Ratu Ratu Queens the Series - Review
Sinopsis
Ulasan
Secara keseluruhan, Ratu Ratu Queens the Series ini menurut gue lumayan, meskipun cuma 6 episode. Karena posisinya sebagai prekuel dari filmnya, kita diajak mundur untuk melihat bagaimana kehidupan para “ratu” sebelum kisah Ali dimulai. Tapi jujur aja, sepanjang nonton gue cukup sering merasa seperti sedang menonton sinetron—terutama karena akting para aktor dan aktris bulenya yang terasa medioker. Jalan ceritanya pun banyak yang jatuh ke wilayah klise, sehingga emosi yang seharusnya terasa dalam jadi agak terdistraksi.
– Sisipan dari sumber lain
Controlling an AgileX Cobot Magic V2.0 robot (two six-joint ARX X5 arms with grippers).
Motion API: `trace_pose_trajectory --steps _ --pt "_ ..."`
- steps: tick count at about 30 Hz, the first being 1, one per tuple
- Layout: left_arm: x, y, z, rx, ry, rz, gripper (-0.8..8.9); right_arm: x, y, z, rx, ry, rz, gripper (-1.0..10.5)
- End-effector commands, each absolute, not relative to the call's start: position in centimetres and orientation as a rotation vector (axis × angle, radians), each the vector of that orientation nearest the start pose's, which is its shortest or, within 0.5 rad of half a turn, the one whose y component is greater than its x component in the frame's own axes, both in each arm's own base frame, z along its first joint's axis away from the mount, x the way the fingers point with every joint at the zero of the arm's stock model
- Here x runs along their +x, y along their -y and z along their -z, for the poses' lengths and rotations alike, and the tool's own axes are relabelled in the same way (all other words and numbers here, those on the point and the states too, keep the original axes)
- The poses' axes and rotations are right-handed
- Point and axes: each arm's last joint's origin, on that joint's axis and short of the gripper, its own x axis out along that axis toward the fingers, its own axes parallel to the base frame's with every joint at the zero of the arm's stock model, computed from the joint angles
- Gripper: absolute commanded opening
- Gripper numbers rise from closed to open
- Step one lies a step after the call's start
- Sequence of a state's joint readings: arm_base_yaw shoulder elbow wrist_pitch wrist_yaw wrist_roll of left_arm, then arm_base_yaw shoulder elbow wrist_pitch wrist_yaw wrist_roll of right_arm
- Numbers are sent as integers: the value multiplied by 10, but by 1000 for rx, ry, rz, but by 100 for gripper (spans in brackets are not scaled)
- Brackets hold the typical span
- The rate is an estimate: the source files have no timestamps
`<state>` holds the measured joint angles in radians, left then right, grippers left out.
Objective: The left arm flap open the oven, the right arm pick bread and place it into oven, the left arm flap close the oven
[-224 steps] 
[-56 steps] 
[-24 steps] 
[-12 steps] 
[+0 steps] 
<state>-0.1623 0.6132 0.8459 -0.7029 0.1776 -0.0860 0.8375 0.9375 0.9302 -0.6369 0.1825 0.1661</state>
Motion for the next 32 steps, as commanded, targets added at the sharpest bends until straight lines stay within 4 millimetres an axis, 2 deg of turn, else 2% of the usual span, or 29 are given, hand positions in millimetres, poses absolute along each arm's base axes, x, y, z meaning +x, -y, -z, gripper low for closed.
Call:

Namun sebelum masuk ke kritik, ada satu hal besar yang tetap harus diapresiasi: keberanian sineas Indonesia untuk mengambil lokasi syuting di kota sekelas New York. Ini bukan hal kecil. Menggambarkan perjuangan pekerja migran Indonesia langsung di jantung Amerika memberikan bobot simbolik yang kuat. American Dream ternyata juga diperjuangkan dengan paspor Indonesia—dan seperti yang ditampilkan serial ini, mimpi itu jauh dari kata indah. Mengumpulkan dolar demi dolar untuk menafkahi keluarga di tanah air adalah realitas yang pahit, melelahkan, dan sering kali sunyi.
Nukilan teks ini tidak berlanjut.